First off those files you mention are for the multi-color version, not this one. Also please read the description, they are for a multi-color printer like a IDEX, MMU, AMS. They are not designed to be printed separately then assembled.

Gabe B
gabebusbee

everything printed and looks great though the blade is stuck and will not extend any reason why that might be ??

3D Printing World
3dprintingworld

If you see the test print and trouble shooting guide you will find some tips. Personally I would try printing the blades separately in vase mode. There is more info on this in the guide as well.

Sean G
woebesean

Printed out one of these and the screw on pommel is nigh impossible to screw down all the way.

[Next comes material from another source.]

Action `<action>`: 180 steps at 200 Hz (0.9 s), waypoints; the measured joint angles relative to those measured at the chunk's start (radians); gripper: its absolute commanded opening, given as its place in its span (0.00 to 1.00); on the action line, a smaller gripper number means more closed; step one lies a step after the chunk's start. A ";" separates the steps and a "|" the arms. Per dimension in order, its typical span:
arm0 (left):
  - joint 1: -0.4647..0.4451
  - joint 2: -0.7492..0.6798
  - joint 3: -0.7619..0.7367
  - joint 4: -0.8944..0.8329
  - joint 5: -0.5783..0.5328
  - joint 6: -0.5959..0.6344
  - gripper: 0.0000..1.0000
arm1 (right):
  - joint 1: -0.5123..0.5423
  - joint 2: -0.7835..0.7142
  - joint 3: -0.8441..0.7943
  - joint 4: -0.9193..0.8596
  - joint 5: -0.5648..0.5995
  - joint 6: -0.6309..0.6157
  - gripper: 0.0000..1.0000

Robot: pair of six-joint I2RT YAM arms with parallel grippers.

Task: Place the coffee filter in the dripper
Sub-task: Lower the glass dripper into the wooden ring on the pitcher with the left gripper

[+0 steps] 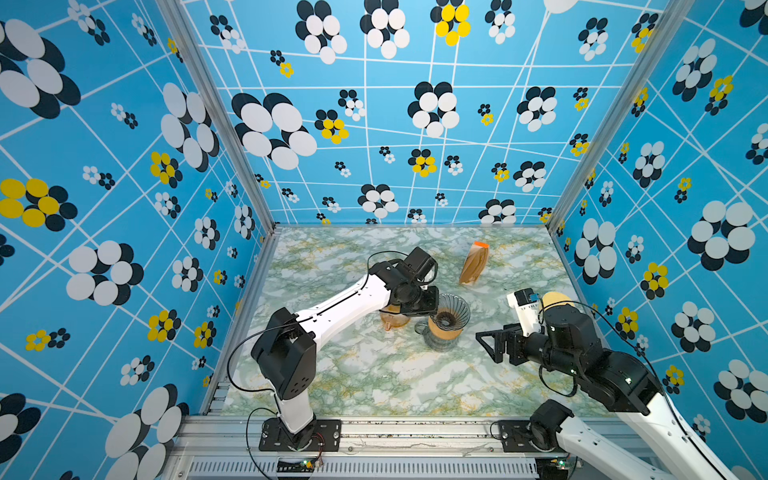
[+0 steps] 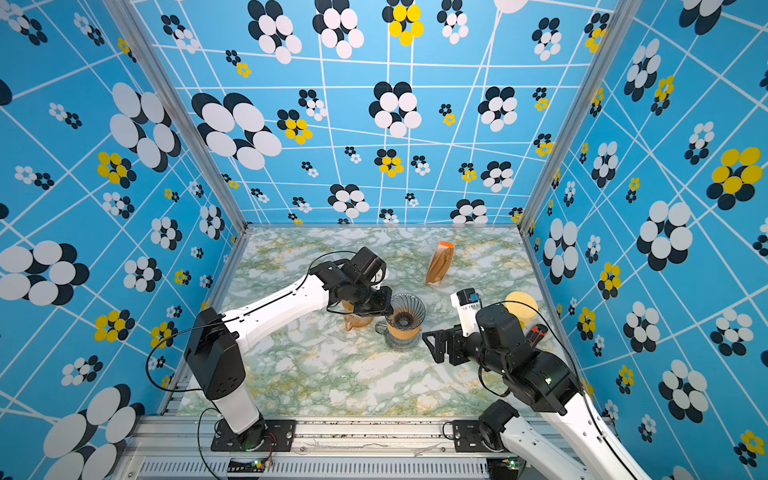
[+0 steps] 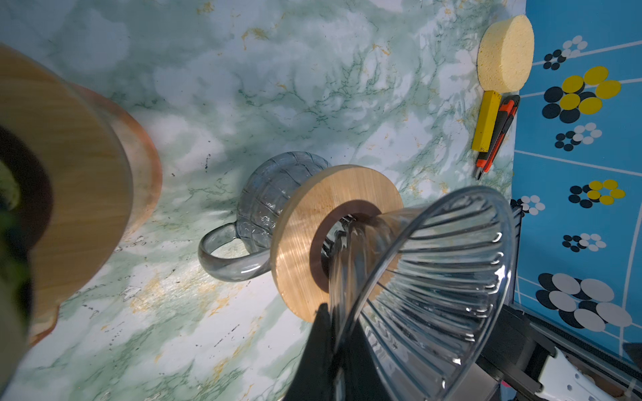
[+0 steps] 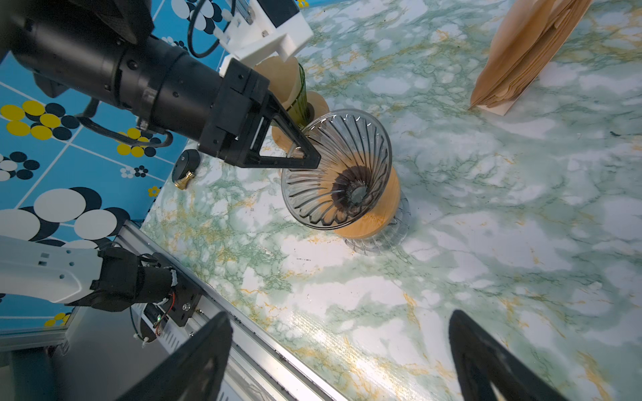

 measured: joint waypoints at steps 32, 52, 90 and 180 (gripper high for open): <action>0.000 0.000 -0.001 0.000 0.000 0.000 0.09 | 0.000 0.000 0.000 0.000 0.000 0.000 0.98; 0.000 0.000 -0.003 0.001 0.000 0.000 0.08 | 0.000 0.000 0.000 0.000 0.000 0.000 0.98; 0.000 0.000 -0.003 0.001 0.000 0.000 0.08 | 0.000 0.000 0.000 0.000 0.000 0.000 0.98; 0.000 0.000 -0.006 0.001 0.000 0.000 0.16 | 0.000 0.011 0.000 0.003 0.000 0.000 0.98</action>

On top of that, hilt snapped during normal use and pommel fused to threads and broke off after trying to unscrew it. Not really sure what went wrong. Used some tricolor Kingroon PLA. .4 nozzle, .16mm layer height, 15% infill.

3D Printing World
3dprintingworld

Here are some tips :

• Reprint the pommel with the cap just below the bed surface in your slicer to allow it to rotate more. • Reprint the pommel scaled up slightly. • Tighten the pommel really tight, wait a day to allow the plastic to creep and loosen. Tight it again and repeat until it lines up. Too Loose

Erick L
ericklv94

My pommel looks like it works but doesn’t fit all the way in the right orientation. It only turns most of the way on but stops short and is crooked. Any tips?

3D Printing World
3dprintingworld

You can try a couple things, if its really close tighten it fairly tight and wait a day or so. it will loosen up from the plastic creeping. Doing this a few times can get you as much as 30-45 degrees. Or, you can try printing the cap slightly below the bed. It will chop this part off and not print it. .25mm might get you 30 degrees or so but that's just a estimate.

Hannes V
hannes.varendh

I have a prusa mini so the highest i can go is 180 mm, but all of your models are bigger. could you make a verision where it works to make them at 180 mm height?

3D Printing World
3dprintingworld

I tried to make it as short as possible but still look correct. If you change to a .3mm nozzle you can print it at 75% scale.

D
deadlykitty

where do i get the file for the triforce stone base ?

3D Printing World
3dprintingworld

That is not mine but another user pointed out that it was on Printable. I love the concept, I might design my own version. 🤔

S
shinobi049

What settings should I use I have a voxelab Aquila model s2 and I use cura I just got my 3d printer and built it I do not know what settings for master sword or to put on my 3d printer for this print

S
shinobi049

What settings should I use I have a voxelab Aquila model s2 and I use cura I just got my 3d printer and built it I do not know what settings for master sword or to put on my 3d printer for this print

Alpha B
zachary.yount1

Hey, I have a computer that does not support cura, and was wondering if you could make a pre finished blade part like the ASSY but actually working

3D Printing World
3dprintingworld

There is one in the "Replaceable blade" version.

R
rzalexander

I have tried printing this concentrically and only have about 10mm that extends from each portion of the blade. I have basically no z-seam and have tuned in my retraction settings, but no matter what I do in Cura it will not print the walls smaller and my "Line Width" setting is at .3mm now and still no luck. I have printed it five times and every time the blades are NOT stuck to each other but there is not enough clearance to extend them. What am I doing wrong?

3D Printing World
3dprintingworld

If they dont match, adjust your "extruder multiplier/flow rate" until they match.

3D Printing World
3dprintingworld

Sorry for the late reply, I missed this somehow. if you seam is good, but the blades are just too light printing concentrically it sounds like you are over extruding. Changing your line width wont help, but changing our extruder multiplier will. If your at 100% now, I bet 90% will fix the issue.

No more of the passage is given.